=== Work order ===
Go through the records, and copy each line in which the string "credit" is present.

* * *

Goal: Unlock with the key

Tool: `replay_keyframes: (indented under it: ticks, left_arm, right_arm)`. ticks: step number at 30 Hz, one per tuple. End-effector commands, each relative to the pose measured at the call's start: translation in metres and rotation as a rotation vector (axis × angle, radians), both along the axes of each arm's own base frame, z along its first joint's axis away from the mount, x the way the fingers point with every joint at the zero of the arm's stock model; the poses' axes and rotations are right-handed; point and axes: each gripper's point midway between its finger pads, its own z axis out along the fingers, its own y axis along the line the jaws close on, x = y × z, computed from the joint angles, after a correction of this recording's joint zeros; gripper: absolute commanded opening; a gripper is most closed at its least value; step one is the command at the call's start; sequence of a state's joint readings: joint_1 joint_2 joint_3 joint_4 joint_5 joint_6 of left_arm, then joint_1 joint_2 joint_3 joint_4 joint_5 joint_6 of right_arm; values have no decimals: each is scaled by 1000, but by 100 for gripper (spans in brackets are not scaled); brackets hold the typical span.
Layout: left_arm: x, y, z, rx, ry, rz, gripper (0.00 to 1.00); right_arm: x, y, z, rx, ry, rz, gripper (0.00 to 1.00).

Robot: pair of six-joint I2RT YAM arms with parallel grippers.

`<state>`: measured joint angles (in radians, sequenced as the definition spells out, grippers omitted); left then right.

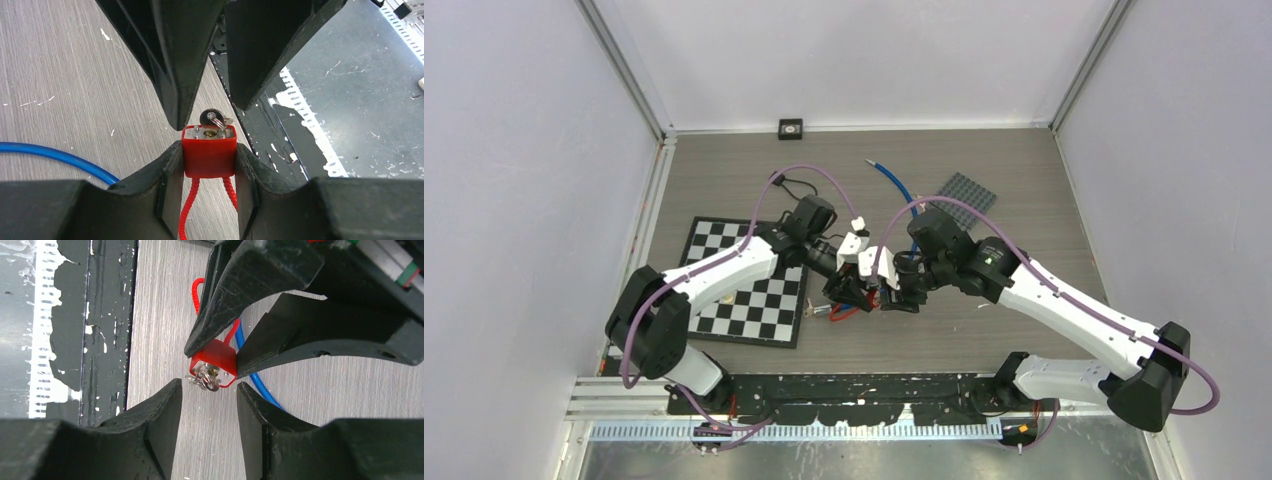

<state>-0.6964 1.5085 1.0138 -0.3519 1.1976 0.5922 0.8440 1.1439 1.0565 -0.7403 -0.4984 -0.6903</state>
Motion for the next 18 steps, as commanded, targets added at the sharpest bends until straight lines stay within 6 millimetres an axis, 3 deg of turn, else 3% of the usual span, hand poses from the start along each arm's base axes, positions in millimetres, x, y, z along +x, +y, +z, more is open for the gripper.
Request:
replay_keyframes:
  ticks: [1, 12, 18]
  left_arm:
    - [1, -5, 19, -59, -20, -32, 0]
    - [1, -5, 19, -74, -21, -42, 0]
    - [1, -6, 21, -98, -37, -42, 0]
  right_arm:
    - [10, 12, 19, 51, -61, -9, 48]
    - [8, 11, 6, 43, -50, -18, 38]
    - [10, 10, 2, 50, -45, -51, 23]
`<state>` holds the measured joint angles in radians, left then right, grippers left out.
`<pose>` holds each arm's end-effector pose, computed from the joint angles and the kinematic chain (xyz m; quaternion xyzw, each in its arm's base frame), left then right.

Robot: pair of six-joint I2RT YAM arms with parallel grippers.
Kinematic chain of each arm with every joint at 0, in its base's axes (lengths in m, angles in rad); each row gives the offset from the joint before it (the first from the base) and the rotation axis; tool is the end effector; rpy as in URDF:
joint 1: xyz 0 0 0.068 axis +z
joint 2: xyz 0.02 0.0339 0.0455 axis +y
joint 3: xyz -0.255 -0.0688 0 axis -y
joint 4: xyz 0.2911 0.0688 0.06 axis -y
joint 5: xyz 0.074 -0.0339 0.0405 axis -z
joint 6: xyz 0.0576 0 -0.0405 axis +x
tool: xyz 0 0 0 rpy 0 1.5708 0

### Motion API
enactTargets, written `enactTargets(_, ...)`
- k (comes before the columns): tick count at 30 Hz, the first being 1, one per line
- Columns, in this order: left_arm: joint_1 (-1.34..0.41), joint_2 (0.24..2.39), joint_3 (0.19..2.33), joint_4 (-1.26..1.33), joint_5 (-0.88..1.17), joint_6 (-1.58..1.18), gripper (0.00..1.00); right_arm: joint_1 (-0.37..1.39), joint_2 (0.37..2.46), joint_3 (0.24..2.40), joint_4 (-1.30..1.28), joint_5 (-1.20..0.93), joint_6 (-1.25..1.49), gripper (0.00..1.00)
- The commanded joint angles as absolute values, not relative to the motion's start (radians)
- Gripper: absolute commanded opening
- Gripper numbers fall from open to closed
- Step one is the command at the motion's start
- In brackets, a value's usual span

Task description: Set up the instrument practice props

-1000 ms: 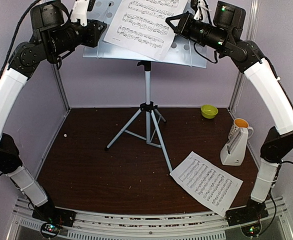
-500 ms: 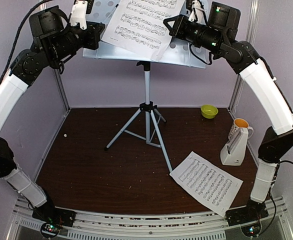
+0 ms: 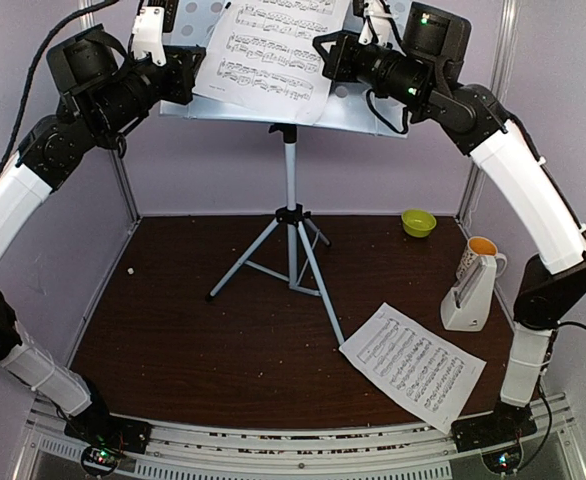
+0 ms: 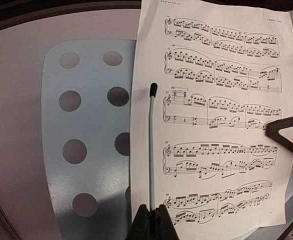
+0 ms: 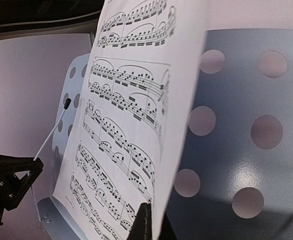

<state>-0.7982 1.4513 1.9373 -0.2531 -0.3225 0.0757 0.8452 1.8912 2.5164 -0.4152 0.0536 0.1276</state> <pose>0.2533 -0.2337 0.5854 0.1449 0.6079 -0.1805 0.7595 0.2876 0.3195 0.6020 -0.2013 0.5961 0.3483 0.6948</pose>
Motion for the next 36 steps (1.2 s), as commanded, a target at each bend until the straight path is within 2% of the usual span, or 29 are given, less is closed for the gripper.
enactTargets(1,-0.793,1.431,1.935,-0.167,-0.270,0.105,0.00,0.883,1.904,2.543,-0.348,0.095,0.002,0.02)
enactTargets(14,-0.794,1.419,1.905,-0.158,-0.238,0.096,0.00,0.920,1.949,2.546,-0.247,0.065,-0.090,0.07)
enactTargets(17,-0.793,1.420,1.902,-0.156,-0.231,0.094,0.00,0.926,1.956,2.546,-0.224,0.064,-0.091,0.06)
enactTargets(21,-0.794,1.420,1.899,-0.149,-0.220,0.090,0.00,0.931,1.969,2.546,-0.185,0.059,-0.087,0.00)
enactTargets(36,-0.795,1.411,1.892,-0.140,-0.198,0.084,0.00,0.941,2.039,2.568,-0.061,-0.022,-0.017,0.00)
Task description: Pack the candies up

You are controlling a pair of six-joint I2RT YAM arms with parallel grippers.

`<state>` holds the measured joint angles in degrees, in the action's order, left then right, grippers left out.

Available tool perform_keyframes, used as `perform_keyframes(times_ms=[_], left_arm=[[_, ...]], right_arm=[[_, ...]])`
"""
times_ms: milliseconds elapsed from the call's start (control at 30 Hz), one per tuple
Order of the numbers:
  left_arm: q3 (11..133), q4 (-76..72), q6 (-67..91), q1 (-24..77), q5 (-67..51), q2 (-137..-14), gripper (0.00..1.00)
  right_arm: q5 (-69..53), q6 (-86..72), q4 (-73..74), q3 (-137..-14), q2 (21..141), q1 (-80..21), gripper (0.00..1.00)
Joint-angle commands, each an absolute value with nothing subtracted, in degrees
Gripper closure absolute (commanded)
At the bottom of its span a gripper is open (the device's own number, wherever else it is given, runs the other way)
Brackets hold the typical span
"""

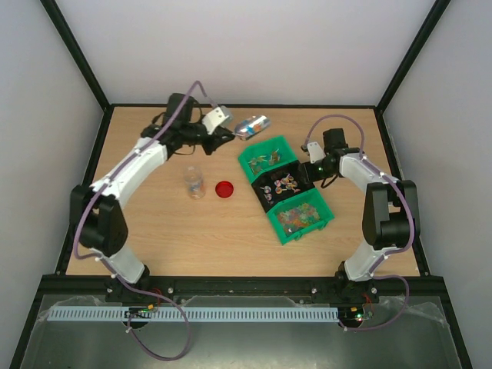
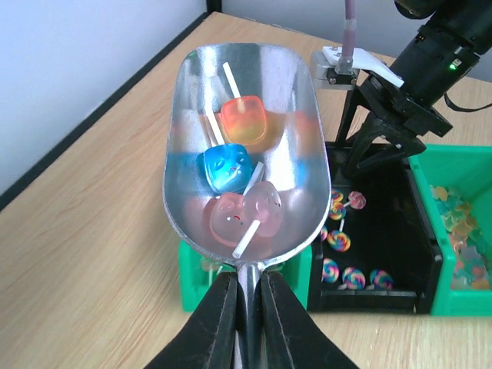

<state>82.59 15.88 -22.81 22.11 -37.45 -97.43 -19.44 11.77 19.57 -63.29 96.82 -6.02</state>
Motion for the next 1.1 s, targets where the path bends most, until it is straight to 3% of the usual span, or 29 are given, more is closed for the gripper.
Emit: perform_keyframes(times_ms=[0,300,700,1067], left_arm=[[82.7,27.3,-28.2,17.0,-40.5,-88.8,0.98],[77.3,49.8,-42.4,3.4,-42.6,-76.6,0.98],[70.9,69.6,-64.7,-14.5,-44.6,-70.1,0.98],[68.9,71.1,-68.7,-16.4,-39.3,-68.9,0.98]], right_arm=[[-21.4,11.5,21.1,-65.0,94.9,-6.1,0.48],[-24.2,12.3,22.7,-65.5,93.1,-6.0,0.01],[-26.4,12.5,23.2,-65.5,92.1,-6.1,0.01],[-27.2,12.8,23.2,-65.1,92.4,-6.0,0.01]])
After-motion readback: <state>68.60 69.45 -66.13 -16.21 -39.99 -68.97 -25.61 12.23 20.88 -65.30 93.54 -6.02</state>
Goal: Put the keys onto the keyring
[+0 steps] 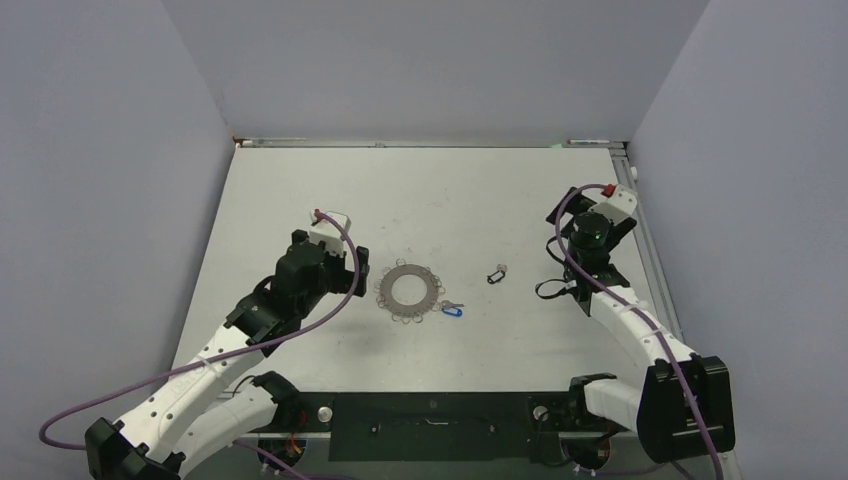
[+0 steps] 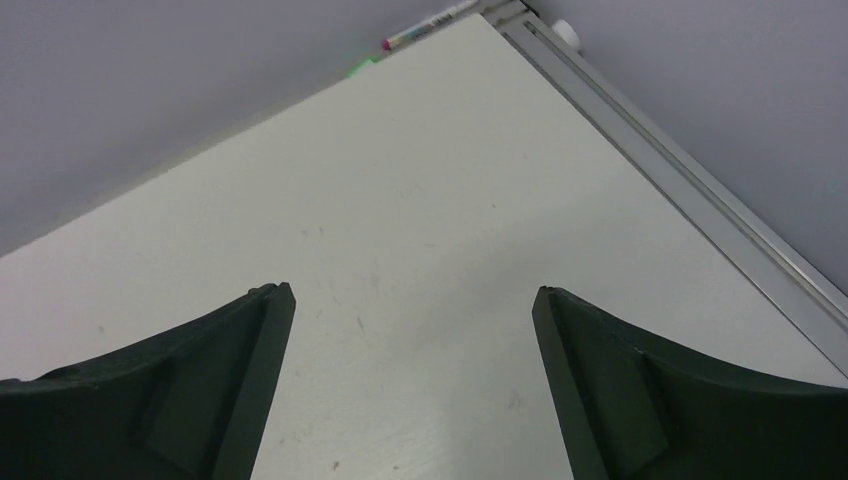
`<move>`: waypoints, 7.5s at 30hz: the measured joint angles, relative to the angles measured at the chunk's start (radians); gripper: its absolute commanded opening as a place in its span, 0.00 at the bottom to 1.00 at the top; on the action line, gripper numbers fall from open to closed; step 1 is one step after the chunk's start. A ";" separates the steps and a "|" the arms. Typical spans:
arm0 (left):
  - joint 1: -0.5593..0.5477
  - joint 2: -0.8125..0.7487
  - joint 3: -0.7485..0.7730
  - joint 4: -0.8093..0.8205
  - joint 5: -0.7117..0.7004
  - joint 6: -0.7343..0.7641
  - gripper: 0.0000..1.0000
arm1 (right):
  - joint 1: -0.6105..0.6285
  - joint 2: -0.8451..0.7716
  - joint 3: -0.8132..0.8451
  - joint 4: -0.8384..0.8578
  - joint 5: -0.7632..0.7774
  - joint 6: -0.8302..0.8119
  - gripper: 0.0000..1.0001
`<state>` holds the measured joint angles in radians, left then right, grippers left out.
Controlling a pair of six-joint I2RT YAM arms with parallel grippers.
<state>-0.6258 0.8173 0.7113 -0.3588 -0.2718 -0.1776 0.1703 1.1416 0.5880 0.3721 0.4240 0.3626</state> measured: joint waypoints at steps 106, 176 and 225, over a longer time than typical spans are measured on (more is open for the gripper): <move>0.019 -0.069 -0.003 0.003 -0.012 0.007 0.96 | 0.369 0.657 0.572 -1.014 -0.204 -0.097 0.41; 0.019 -0.049 -0.003 0.048 0.277 0.010 0.47 | 0.274 0.673 0.579 -0.881 -0.210 -0.090 0.31; 0.018 -0.108 -0.086 0.185 0.556 0.016 0.45 | 0.452 0.082 0.371 -0.806 -0.578 -0.010 0.05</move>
<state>-0.6083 0.7097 0.6254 -0.1734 0.2844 -0.1612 0.6228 1.2240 0.9592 -0.4339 -0.1543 0.3531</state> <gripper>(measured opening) 0.447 0.057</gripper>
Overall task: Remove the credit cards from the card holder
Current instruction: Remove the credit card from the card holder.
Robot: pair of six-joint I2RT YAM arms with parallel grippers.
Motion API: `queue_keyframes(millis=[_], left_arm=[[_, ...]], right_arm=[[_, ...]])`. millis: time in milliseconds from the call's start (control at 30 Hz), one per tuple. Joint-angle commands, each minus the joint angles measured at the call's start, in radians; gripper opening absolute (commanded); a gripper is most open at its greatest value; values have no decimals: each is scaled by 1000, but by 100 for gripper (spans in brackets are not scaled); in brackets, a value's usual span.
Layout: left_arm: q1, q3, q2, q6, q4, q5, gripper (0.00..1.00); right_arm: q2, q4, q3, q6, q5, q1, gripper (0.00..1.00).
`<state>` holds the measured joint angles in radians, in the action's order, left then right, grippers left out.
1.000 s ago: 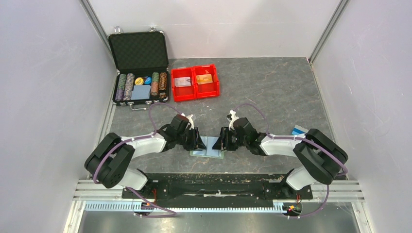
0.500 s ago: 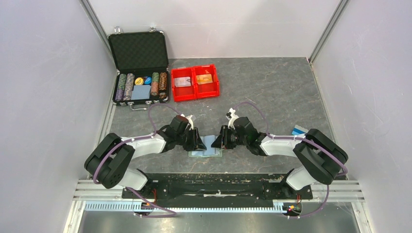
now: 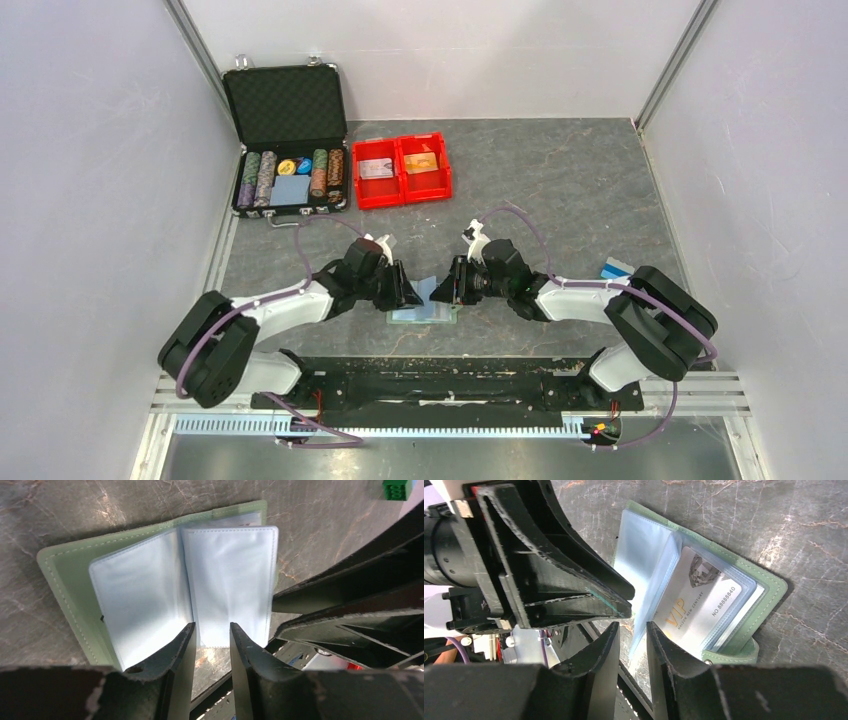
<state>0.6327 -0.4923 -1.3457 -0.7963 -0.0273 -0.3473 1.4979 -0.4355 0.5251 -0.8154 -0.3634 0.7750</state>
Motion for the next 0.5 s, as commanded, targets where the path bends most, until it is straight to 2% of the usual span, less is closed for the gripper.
queue_keyframes(millis=[0,300,467], left_arm=[[6,-19,89,-59,80,82,39],[-31,-77,199,-30,335,280,43],[-96,-44,198,-15,340,229,44]], right_arm=[[-11,-54,3,-4,-16,3,29],[3,-69,14,-14,-24,4,29],[16,-69,43,-11,-30,13,30]])
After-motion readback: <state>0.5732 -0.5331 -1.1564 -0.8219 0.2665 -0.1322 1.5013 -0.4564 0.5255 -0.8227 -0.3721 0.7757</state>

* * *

=== Result of the task ===
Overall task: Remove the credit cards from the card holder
Current instruction: Remove the credit card from the card holder.

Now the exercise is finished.